- ALGAE:
Blue-green algae (cyanobacteria)
are among the most primitive life forms on Earth. Their cellular structure
is a simple prokaryote. They share features with plants, as they have
the ability to perform photosynthesis. They share features with primitive
bacteria because they lack a plant cell wall. Interestingly, they also
share characteristics of the animal kingdom as they contain on their
cellular membrane complex sugars similar to glycogen. Among blue-green
algae we find both edible and toxic species, adapted to almost any of
the most extreme habitats on Earth, including deep-sea vents, hot springs,
and Antarctica’s ice. Edible blue-green algae, including Nostoc,
Spirulina, and Aphanizomenon species have been used for food for thousands
of years. Habitats with sufficient algae growth include the Pacific
Ocean near Japan and Hawaii, and large freshwater lakes, including Lake
Chad in Africa, Klamath Lake in North America, Lake Texcoco in Mexico,
and Lake Titikaka in South America.
EFFECTS OF BLUE-GREEN ALGAE
ON INNATE (NON-SPECIFIC) IMMUNITY
Several studies have examined the use of
whole blue-green algae in the context of the normal functioning immune
response. In our lab, one study using oral doses of 1.5 grams of the
blue-green algae Aphanizomenon flos-aquae on healthy human volunteers
revealed it slightly decreases the phagocytic activity of polymorph
nucleated cells in vitro.5 This may indicate an anti-inflammatory, rather
than anti-phagocytic effect on human neutrophils.

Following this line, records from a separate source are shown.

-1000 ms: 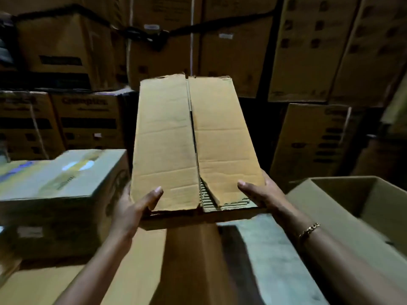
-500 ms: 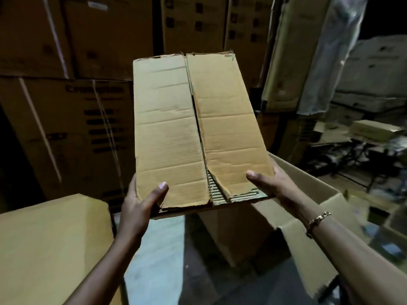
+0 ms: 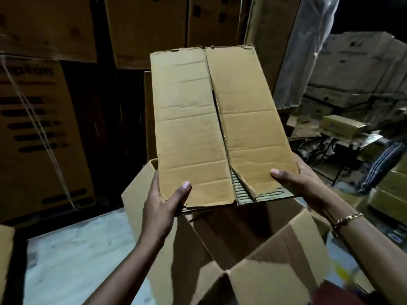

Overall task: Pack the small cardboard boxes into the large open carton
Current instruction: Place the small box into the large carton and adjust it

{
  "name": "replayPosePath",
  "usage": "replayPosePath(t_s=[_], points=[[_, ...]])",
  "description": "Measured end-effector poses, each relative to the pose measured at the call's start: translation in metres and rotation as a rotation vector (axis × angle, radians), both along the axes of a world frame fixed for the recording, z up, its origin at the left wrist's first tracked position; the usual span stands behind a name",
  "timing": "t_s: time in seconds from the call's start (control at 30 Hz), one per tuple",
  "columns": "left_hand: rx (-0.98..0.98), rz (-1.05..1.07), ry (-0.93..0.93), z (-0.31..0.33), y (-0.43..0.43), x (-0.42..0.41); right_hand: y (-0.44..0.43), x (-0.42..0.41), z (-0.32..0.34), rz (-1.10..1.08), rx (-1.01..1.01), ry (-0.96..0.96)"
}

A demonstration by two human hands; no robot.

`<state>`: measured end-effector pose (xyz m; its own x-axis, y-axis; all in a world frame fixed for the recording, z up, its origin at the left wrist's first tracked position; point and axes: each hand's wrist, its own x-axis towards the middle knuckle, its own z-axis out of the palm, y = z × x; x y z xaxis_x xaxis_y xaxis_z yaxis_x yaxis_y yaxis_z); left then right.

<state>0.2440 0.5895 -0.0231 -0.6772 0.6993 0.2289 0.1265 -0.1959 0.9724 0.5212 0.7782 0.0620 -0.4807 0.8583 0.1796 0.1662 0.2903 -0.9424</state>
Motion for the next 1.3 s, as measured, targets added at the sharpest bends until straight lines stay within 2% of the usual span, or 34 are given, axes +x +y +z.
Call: replayPosePath(t_s=[0.17, 0.3, 0.57, 0.7, 0.9, 1.03, 1.17, 1.23, 1.3], points=[[-0.070, 0.039, 0.018, -0.008, 0.046, 0.035, 0.069, 0.026, -0.003, 0.054, -0.039, -0.065], [-0.237, 0.125, 0.019, -0.023, 0.071, 0.070, 0.123, 0.043, -0.023, 0.169, -0.073, -0.156], [-0.381, 0.332, -0.225, -0.065, 0.098, 0.144, 0.201, 0.053, -0.087, 0.431, -0.175, -0.262], [-0.419, 0.340, -0.324, -0.076, 0.102, 0.156, 0.218, 0.048, -0.123, 0.511, -0.272, -0.252], [-0.568, 0.290, -0.341, -0.104, 0.110, 0.145, 0.244, 0.034, -0.191, 0.556, -0.401, -0.397], [-0.779, 0.216, -0.256, -0.138, 0.123, 0.123, 0.244, 0.020, -0.211, 0.559, -0.335, -0.628], [-1.249, 0.047, 0.027, -0.146, 0.142, 0.122, 0.244, 0.000, -0.221, 0.687, -0.044, -1.106], [-1.381, -0.010, 0.131, -0.145, 0.151, 0.129, 0.237, -0.014, -0.223, 0.685, 0.090, -1.161], [-1.426, -0.039, 0.237, -0.143, 0.161, 0.133, 0.224, -0.030, -0.215, 0.657, 0.166, -1.154]])
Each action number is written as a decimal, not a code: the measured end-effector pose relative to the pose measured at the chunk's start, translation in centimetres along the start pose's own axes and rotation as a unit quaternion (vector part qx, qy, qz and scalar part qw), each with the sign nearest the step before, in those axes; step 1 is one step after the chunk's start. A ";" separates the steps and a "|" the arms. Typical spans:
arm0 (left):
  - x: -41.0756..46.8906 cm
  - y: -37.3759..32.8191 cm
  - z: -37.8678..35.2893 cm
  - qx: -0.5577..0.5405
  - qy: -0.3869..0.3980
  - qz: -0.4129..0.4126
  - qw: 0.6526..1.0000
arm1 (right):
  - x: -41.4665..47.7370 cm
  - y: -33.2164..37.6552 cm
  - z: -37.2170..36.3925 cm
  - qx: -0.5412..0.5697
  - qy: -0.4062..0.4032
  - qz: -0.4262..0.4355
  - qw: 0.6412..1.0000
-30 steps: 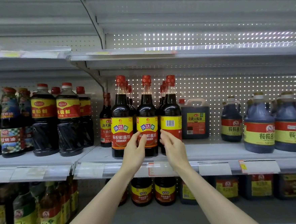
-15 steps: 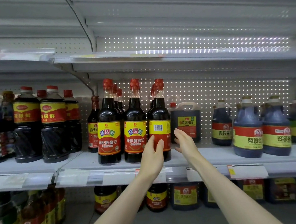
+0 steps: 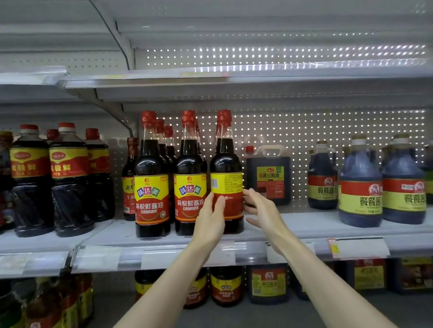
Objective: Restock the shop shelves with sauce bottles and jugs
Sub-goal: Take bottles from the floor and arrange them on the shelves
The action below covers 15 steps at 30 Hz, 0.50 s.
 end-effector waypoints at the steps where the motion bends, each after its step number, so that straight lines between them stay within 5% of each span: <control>1: 0.0 0.1 0.1 0.001 -0.004 0.006 1.000 | 0.0 0.0 0.2 -0.005 -0.005 0.001 1.000; 15: -0.3 -0.3 -0.7 -0.004 0.002 -0.009 1.000 | 0.1 0.2 -0.5 -0.007 0.027 -0.004 1.000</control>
Point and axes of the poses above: each hand's wrist, its own x-axis towards the middle knuckle, its own z-axis out of the back of the hand, y = z × x, the point moved 6 cm from there along x, towards the middle knuckle, and after that the axes turned 5 degrees about -y, right-handed, at the moved point
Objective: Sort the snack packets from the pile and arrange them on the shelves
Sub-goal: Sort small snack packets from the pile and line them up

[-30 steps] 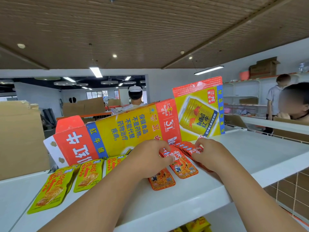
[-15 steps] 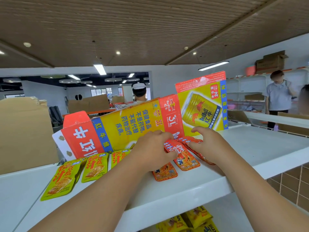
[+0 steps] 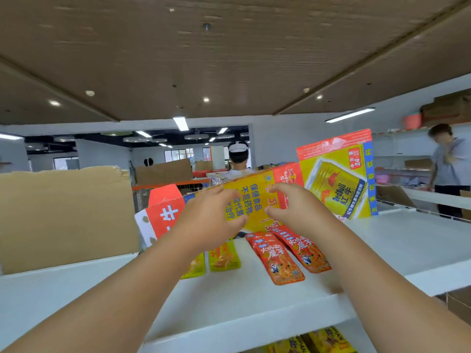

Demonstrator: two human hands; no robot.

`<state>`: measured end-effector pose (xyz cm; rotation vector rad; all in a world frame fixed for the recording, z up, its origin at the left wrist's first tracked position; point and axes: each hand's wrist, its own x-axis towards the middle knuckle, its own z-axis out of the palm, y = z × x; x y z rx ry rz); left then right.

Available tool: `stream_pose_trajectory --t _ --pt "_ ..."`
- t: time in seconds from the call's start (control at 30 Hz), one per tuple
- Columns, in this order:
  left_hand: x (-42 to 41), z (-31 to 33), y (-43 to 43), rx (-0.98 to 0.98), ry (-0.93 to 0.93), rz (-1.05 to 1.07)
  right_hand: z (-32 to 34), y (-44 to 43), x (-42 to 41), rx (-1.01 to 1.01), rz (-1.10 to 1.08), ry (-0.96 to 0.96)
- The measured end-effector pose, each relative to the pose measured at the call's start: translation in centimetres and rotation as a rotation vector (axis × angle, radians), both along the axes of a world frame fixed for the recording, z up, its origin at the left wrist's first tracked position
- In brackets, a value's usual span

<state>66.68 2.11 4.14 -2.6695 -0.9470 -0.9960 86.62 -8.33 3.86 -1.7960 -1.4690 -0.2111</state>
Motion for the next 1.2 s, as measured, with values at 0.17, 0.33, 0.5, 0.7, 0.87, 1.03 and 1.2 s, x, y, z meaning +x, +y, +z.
stream_pose_trajectory --t 0.17,0.33,0.5,0.7,0.87,1.03,1.2 --pt "-5.8 1.1 1.6 -0.04 -0.059 0.071 2.3 2.7 -4.7 -0.021 0.058 -0.077" --pt "-14.6 0.7 3.8 -0.12 -0.121 0.16 2.9 6.8 -12.4 -0.031 0.148 -0.085" --pt "-24.8 -1.4 6.2 -0.184 -0.117 0.326 2.1 10.4 -22.1 -0.086 0.25 -0.116" --pt "-35.6 -3.0 8.5 -0.229 -0.113 0.408 2.1 14.9 -32.5 -0.199 0.322 -0.173" --pt "-44.1 -3.4 9.7 -0.241 -0.149 0.443 1.9 17.4 -41.2 -0.241 0.384 -0.158" --pt "-50.9 -3.9 10.5 -0.225 -0.171 0.446 1.0 19.6 -48.2 -0.283 0.437 -0.164" --pt "-55.7 -4.8 10.6 -0.264 -0.071 0.521 0.1 21.9 -53.3 -0.308 0.508 -0.192"
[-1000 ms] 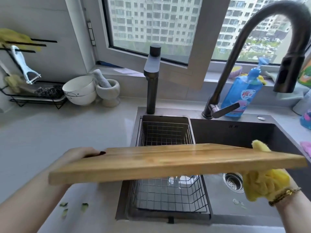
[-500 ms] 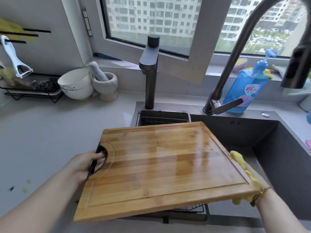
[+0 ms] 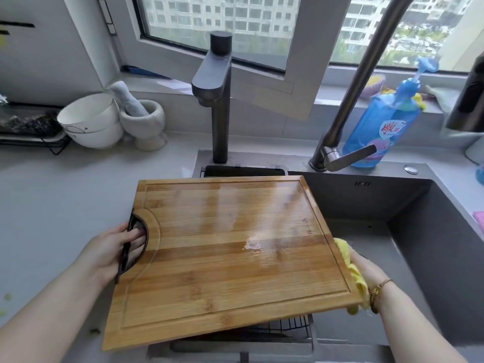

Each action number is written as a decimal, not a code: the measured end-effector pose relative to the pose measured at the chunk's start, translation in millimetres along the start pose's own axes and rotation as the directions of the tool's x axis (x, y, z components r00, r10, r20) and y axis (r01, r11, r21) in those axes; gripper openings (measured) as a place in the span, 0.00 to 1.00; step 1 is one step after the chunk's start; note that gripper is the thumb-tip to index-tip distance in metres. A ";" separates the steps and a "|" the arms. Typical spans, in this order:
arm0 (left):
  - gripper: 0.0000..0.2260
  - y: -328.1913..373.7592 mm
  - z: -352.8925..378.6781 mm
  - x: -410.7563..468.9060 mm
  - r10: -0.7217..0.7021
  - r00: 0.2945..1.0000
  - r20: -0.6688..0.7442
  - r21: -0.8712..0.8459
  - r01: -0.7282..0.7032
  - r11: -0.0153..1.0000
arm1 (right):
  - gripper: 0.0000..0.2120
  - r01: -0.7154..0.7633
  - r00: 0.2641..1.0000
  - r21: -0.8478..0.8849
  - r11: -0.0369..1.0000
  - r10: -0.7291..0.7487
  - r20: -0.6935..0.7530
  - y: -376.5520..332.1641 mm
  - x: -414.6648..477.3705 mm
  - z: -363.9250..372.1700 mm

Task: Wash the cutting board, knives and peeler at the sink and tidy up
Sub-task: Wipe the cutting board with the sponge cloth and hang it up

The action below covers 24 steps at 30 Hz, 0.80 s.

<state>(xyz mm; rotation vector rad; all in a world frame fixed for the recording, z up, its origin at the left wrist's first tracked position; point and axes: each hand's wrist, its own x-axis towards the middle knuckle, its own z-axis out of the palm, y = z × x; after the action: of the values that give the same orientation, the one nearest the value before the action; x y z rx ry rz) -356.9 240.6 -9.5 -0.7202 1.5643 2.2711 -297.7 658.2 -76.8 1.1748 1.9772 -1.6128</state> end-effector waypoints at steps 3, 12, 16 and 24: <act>0.13 -0.2 0.4 2.2 0.006 1.000 -0.008 0.005 -0.006 1.000 | 0.24 0.001 1.000 -0.051 0.999 -0.001 0.011 -8.7 -15.5 7.7; 0.12 -1.4 -3.9 3.2 0.021 1.000 -0.018 -0.011 -0.021 1.000 | 0.24 -0.008 0.978 0.088 0.996 0.026 -0.207 -18.3 -31.8 3.0; 0.12 -2.7 -3.5 0.4 0.044 0.999 -0.027 0.001 -0.044 0.999 | 0.19 0.254 0.849 0.132 0.958 -0.156 -0.505 -44.0 -52.6 8.6; 0.15 -5.0 -1.5 -5.3 0.091 0.996 -0.019 -0.027 -0.091 0.995 | 0.20 0.717 0.604 -0.437 0.544 -0.797 -0.001 -88.8 -110.5 117.4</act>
<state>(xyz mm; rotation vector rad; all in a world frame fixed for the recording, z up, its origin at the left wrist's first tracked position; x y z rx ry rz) -349.6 241.3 -10.9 -0.6915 1.6070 2.3623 -326.2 505.7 22.2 0.2751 3.0468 -1.2841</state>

In a study looking at the phagocytic function
of cat bronchoalveolar macrophages in vitro, the percentage of cells
that phagocytosed cells increased when they were exposed to a water-soluble
extract of Spirulina for two hours. The number of particles ingested
by the phagocytic macrophages did not change when compared to control
cultures.
In another study, mice were fed a Spirulina-supplemented
diet (10% of the dry weight of food) for ten weeks, and the ability
of peritoneal macrophages to ingest latex particles was evaluated in
vitro. The results of this study showed a slight increase in the percentage
of phagocytic cells (4.6%; from 91.3 to 95.9%).7 A similar effect was
observed in chickens.8
In addition, murine peritoneal macrophages
exposed in vitro to a hot-water extract of Spirulina for 24 hours secreted
a substance, (speculated to be IL-1), which induced thymocyte proliferation.7
In the same study, the ability of spleen cells extracted from algae-fed
mice to proliferate in response to mitogens was examined in vitro. These
experiments showed that splenic cells isolated from algae-fed mice proliferated
more when exposed to certain mitogens compared to control mice.
The effect of blue-green algae on non-specific
immunity has also been examined at the level of natural killer (NK)
cell activity. Using a standard chromium release assay, splenic leukocytes
from chickens fed blue-green algae were shown to exhibit greater anti-tumor
cell activity when compared to those of control animals. The authors
speculate that blue-green algae may increase NK cell activity via the
production of cytokines such as interferon.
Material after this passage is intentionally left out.